Community Building Asked on September 3, 2021
I’m trying to start a hackerspace in my city. We have a community of about a dozen of people that regularily meet together in person and a chat channel where we socialize between meetings. During one of the meetings, we spontaneously started writing a chat bot and created a dedicated channel that was also meant to serve as off-topic “shitpost” channel. Now that coronavirus made us unable to meet in-person, conversations on shitpost channel itensified. Thing is, many of the discussions would actually be on-topic in the main channel, which has more users subscribed to it (e.g. ones that connect via our IRC bridge, that doesn’t exist on the offtopic channel). I have a couple of questions:
So far, I decided to write a message on our mailing list where I’m trying to gather opinions and suggesting to modify our bot so that it reminds people to consider moving to the main channel if one of the on-topic keywords is mentioned. Thing is, I’m a bit anxious about over-regulating our activity and harming the community as a result. What philosophy could I apply here?
How can I tell if it's an actual problem and it makes sense to approach it, as opposed to leaving it as it is?
I would start considering whether the conversations you're having that are on-topic in your off-topic chat room are worth being re-posted or newly brought up in the main chat room. If they are, then you might want to try approaching it a little more formally.
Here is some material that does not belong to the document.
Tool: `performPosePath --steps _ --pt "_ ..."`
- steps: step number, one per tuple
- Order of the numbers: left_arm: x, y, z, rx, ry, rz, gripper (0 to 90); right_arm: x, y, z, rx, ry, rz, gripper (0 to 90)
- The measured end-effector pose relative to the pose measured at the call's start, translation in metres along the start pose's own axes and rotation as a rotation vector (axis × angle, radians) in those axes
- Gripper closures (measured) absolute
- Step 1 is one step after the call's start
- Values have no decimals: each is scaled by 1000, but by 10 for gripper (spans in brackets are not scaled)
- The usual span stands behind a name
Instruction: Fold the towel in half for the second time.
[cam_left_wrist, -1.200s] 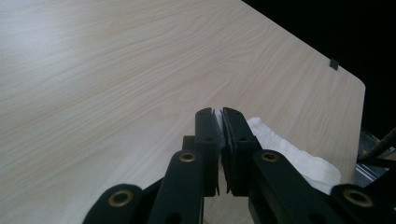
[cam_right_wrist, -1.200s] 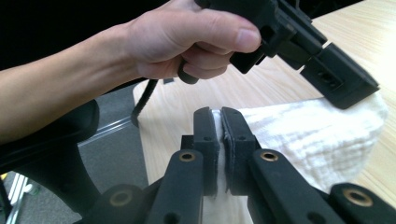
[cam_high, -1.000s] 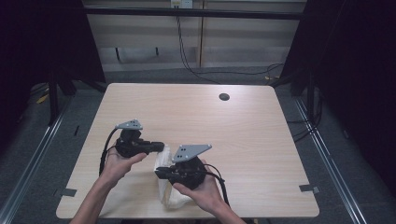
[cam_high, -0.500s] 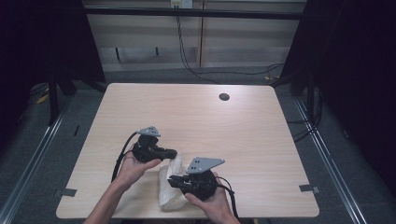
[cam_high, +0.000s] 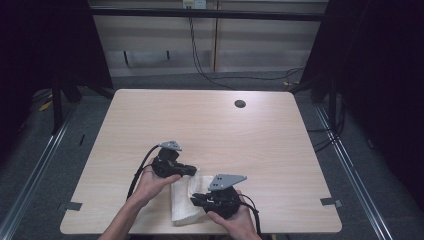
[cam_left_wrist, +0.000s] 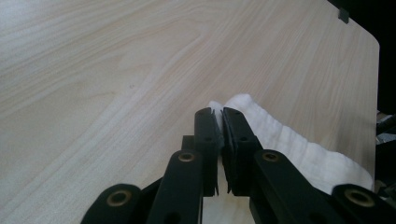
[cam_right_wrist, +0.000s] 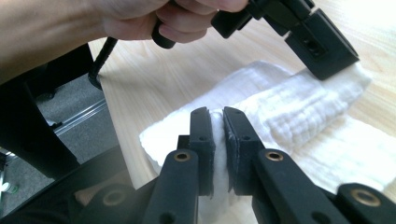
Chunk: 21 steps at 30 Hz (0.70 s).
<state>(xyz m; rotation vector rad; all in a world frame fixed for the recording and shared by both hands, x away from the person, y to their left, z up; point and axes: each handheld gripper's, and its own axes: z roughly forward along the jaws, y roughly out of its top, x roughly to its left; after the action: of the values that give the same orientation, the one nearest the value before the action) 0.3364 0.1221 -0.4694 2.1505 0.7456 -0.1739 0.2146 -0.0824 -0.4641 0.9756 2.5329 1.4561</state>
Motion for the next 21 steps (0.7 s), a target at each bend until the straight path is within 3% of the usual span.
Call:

If not, then you might be envisioning a problem that isn't really there.
Is it a common phenomenon?
Absolutely! I can speak from personal experience in this regard.
When I create a splinter chat room from a larger community's group, often times it has a lot more activity than the main chat room as it feels a lot more relaxed. However, if we're speaking of something that pertains to the larger community, I try to ensure it's brought up with them in an easily-digestible manner.
The fact that you recognize that these topics are on-topic for the main chat room in the first place is really awesome. Most people don't think twice about this.
What are the possible solutions, and how could they backfire?
I want to go ahead and say that keeping discourse on-topic and in the right place is an uphill battle. There is no absolute, unbreakable solution. Especially when it comes to loosely-ruled, friendly chat rooms.
I have a couple of ideas for you.
Re-posting this material (with the consent of the original author) has the benefit of bringing that conversation directly into the limelight without much "moderation" necessary. It might even be worthwhile to do this on a case-by-case basis. Perhaps one topic of discussion was really noteworthy and in need of deeper discussion. Similarly, perhaps another topic of discussion was barely on-topic and further discussion wouldn't be too entertaining/helpful.
Moving the discussion should encourage your other members from the off-topic chat to participate in the main chat room (and if they don't, maybe give them some encouragement?) Soon enough, I'm sure the discussion will continue right where it left off, but with a host of new voices able to contribute.
If you find yourself doing this often, then I would try encouraging your off-topic chat room members to really try posting on-topic discussion in the correct chat room. You don't have to do this from a managerial or moderator perspective by any means, merely as a fellow chatter who wants to include the rest of your community members in discourse. Try to frame it from a "Hey, this conversation is actually going somewhere, we should see if anyone in the on-topic chat has any input on something like this." perspective.
The downsides of this approach arise when you realize that you're not always going to be there to try and sway other users to post in the correct place. Additionally, not everybody is going to comply, as they might not really want the input of the other members. That's something you're going to have to handle delicately.
Perhaps they want to be involved! If they don't, that's okay, but including the other members does foster a sense of... well... inclusion, and it ensures that they don't miss a thing.
The downside to this approach is that not all members in the main chat room are going to want to see your "sh*tposts." Using this method in conjunction with the first method (moving on-topic discussion into the main chat room) should be an okay solution.
So far, I decided to write a message on our mailing list where I'm trying to gather opinions and suggesting to modify our bot so that it reminds people to consider moving to the main channel if one of the on-topic keywords is mentioned.
That's a really smart solution. I would try to ensure that the bot's message is as nudging it can be without being authoritarian, if that makes any sense.
Thing is, I'm a bit anxious about over-regulating our activity and harming the community as a result.
As you should be. That's one of the hardest parts about trying to manage a loosely-knitted community without placing yourself in a moderation seat. You want everyone to feel equal, but you also want them to follow some rules. In this case, I would try to lead or guide your fellow members into the right direction, whether it be by carefully worded influence, or by example.
I would try to avoid commands or other forms of acting with authority. For example...
"That doesn't belong here, post it in (main channel name.)"
"Hey, that's something I think the people in (main channel name) could have more input on. Do you mind if I re-post it there, or would you like to?"
The former statement is an obvious "Do what I say" statement, whereas the latter is encouraging further discussion without any form of authority interjection. Even if the response is simply, "Nah, I'm not very interested in the topic anymore, I think we've exhausted it," it's still worthwhile to try the gentle approach.